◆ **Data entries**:

--- START ---

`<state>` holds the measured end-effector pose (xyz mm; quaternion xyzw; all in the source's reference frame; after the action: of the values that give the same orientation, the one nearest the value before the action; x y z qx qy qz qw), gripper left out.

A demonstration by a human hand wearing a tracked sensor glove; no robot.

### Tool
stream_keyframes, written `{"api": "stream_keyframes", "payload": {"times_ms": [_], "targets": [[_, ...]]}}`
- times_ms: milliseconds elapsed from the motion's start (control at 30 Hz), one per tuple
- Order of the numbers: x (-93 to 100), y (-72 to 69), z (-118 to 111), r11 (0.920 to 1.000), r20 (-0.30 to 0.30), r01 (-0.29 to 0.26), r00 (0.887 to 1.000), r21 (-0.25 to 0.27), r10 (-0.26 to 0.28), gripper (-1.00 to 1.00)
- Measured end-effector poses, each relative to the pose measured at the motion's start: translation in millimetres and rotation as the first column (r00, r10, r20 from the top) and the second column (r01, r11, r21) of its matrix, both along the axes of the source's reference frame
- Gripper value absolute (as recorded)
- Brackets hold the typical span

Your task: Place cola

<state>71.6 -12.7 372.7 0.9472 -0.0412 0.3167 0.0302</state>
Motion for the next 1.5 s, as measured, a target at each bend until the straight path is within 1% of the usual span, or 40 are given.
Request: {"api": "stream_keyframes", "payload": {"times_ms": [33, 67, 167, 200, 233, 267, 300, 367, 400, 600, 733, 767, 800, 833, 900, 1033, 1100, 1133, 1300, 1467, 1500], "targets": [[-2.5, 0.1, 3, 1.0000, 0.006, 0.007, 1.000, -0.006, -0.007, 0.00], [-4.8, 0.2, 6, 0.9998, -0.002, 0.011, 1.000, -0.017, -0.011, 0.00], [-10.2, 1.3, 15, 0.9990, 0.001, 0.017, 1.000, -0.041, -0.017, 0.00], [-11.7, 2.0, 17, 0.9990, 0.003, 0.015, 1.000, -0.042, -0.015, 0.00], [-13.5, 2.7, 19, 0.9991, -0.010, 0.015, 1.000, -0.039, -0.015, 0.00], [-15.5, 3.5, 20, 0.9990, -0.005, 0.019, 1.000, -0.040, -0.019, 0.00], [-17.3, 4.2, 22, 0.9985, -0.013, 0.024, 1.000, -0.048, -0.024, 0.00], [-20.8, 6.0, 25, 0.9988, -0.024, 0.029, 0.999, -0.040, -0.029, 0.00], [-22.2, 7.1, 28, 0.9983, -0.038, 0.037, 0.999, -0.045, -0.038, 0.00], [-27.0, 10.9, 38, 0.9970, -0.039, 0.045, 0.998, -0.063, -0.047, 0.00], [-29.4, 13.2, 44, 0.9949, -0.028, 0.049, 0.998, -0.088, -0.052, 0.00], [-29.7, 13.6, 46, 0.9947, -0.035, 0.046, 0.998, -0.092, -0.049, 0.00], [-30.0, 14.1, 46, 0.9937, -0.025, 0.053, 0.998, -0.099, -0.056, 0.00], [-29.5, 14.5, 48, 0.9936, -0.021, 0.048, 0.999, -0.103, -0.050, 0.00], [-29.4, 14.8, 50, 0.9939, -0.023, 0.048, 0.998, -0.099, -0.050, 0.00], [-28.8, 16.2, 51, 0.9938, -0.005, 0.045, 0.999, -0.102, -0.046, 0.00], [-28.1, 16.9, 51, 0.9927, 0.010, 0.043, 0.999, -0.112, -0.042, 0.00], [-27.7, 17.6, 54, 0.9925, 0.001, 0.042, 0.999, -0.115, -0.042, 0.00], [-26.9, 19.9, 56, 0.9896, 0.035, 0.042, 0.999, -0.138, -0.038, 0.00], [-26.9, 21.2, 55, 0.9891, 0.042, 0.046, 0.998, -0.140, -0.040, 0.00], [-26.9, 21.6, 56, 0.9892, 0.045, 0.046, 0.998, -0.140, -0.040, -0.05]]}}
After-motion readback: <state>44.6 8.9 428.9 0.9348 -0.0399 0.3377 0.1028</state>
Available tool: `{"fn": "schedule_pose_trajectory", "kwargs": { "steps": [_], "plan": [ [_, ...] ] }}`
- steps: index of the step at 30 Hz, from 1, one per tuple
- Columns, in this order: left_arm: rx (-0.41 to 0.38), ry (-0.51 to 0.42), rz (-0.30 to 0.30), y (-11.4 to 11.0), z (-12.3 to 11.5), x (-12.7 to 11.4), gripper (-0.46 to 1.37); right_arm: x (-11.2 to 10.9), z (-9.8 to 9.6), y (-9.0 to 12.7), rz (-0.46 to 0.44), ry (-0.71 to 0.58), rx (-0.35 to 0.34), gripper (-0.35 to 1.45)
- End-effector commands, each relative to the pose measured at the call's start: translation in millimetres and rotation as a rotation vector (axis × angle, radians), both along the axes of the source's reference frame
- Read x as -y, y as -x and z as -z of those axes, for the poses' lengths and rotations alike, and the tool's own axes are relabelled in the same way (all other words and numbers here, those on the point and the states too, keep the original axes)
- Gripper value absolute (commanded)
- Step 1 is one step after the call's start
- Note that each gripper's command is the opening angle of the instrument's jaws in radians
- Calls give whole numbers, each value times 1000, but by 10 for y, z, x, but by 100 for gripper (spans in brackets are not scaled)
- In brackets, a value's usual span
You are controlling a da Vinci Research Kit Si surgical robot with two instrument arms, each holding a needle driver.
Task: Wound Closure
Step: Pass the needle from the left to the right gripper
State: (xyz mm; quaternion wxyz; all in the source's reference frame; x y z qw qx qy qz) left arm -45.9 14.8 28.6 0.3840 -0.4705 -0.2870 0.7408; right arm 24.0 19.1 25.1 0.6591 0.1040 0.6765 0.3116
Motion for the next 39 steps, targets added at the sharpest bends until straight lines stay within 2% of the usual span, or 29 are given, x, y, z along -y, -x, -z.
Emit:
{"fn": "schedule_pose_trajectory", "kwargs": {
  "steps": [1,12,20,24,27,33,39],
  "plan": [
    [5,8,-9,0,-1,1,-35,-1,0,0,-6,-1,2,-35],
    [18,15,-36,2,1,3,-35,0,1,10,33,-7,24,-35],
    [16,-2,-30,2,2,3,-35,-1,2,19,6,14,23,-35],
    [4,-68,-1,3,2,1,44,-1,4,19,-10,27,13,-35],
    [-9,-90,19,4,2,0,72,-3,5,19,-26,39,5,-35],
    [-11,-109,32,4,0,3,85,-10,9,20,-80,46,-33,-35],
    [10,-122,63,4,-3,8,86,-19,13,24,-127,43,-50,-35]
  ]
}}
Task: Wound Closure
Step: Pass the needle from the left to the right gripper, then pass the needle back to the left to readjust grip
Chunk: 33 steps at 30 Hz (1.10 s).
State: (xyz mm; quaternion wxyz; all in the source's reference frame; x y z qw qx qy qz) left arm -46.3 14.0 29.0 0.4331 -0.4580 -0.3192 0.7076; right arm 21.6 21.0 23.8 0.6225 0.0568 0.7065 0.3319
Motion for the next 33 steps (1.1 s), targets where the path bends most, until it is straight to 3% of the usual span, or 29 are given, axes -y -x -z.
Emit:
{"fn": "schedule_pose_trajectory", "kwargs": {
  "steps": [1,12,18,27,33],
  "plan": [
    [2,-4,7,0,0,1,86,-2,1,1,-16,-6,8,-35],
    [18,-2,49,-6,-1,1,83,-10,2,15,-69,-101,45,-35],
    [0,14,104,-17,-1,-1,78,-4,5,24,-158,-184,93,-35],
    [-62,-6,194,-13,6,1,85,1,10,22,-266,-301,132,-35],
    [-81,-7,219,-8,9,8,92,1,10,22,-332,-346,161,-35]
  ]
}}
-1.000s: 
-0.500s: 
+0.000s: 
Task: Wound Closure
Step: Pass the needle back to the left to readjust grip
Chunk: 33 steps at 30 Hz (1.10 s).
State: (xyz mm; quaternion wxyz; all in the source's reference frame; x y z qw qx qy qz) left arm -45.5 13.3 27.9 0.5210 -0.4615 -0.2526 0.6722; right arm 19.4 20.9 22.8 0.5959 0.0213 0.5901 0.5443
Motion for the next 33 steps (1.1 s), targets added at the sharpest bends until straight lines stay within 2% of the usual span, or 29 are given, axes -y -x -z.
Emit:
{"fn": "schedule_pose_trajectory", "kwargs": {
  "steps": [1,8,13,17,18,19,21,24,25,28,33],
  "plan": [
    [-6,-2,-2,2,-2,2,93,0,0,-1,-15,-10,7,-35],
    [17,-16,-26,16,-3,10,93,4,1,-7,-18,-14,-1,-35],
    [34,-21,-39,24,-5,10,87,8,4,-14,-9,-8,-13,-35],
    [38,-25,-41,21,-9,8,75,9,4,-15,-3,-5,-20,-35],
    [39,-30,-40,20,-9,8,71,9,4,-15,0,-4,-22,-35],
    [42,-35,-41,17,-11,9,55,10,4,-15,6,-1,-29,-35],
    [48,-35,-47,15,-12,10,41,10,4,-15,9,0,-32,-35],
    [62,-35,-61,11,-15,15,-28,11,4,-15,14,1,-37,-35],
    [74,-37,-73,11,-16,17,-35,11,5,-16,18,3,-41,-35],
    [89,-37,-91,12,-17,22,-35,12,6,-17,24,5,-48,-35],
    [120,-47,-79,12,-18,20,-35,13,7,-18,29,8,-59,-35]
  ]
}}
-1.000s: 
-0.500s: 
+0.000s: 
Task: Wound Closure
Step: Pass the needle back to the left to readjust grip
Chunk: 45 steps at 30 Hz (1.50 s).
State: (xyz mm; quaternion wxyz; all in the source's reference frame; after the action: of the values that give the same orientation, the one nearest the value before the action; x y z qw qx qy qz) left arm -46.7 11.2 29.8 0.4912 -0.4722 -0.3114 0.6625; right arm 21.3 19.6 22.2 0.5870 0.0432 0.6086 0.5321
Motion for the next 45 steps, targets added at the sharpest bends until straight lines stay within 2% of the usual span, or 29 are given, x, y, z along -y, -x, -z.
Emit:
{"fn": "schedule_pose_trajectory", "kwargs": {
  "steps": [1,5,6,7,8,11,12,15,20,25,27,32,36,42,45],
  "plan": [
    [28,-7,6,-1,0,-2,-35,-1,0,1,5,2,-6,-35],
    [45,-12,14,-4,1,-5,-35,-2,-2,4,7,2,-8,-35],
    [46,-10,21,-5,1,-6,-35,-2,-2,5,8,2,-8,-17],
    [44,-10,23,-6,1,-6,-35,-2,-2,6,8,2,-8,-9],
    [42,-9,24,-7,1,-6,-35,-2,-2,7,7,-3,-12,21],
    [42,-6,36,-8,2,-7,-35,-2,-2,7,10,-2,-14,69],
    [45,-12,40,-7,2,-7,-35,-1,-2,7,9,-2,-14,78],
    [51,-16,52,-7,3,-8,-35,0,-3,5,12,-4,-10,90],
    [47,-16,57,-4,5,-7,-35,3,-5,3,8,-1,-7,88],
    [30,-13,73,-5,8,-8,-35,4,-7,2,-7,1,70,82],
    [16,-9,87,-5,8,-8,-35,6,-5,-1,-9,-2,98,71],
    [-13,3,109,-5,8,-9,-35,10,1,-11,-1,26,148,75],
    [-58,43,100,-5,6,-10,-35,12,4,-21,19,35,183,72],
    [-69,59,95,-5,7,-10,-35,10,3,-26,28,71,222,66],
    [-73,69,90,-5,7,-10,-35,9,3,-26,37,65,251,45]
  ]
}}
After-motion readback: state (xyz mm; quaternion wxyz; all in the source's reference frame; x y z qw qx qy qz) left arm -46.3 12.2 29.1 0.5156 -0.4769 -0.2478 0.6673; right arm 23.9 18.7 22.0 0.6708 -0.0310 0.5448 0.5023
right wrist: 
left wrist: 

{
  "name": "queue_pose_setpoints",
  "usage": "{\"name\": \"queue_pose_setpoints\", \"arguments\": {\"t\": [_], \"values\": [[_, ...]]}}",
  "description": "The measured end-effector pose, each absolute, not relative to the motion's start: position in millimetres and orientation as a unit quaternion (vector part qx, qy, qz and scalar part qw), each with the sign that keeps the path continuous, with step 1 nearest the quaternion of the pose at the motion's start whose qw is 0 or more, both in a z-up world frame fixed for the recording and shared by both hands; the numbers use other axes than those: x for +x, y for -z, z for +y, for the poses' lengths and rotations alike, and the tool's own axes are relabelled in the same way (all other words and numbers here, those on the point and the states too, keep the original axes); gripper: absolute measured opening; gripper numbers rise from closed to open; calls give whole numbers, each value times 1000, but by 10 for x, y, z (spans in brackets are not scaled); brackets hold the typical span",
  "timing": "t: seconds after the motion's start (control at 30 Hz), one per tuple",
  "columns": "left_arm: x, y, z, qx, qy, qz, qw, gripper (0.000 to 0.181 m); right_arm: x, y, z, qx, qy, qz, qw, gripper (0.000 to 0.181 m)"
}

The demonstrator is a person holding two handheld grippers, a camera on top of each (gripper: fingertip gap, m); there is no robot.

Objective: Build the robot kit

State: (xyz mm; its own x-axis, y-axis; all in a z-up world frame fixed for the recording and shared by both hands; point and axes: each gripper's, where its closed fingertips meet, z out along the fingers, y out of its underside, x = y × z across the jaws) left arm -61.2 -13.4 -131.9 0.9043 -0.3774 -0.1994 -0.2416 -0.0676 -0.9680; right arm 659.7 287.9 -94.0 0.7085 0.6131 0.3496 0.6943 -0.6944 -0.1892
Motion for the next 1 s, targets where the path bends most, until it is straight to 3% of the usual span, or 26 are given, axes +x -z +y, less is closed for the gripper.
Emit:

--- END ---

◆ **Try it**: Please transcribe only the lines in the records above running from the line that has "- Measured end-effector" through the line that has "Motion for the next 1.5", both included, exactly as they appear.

◆ **Reply to the task**:
- Measured end-effector poses, each relative to the pose measured at the motion's start: translation in millimetres and rotation as the first column (r00, r10, r20 from the top) and the second column (r01, r11, r21) of its matrix, both along the axes of the source's reference frame
- Gripper value absolute (as recorded)
- Brackets hold the typical span

Your task: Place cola

<state>71.6 -12.7 372.7 0.9472 -0.0412 0.3167 0.0302</state>
Motion for the next 1.5 s, as measured, a target at each bend until the straight path is within 1% of the usual span, or 40 are given.

Nothing else remains for this exercise.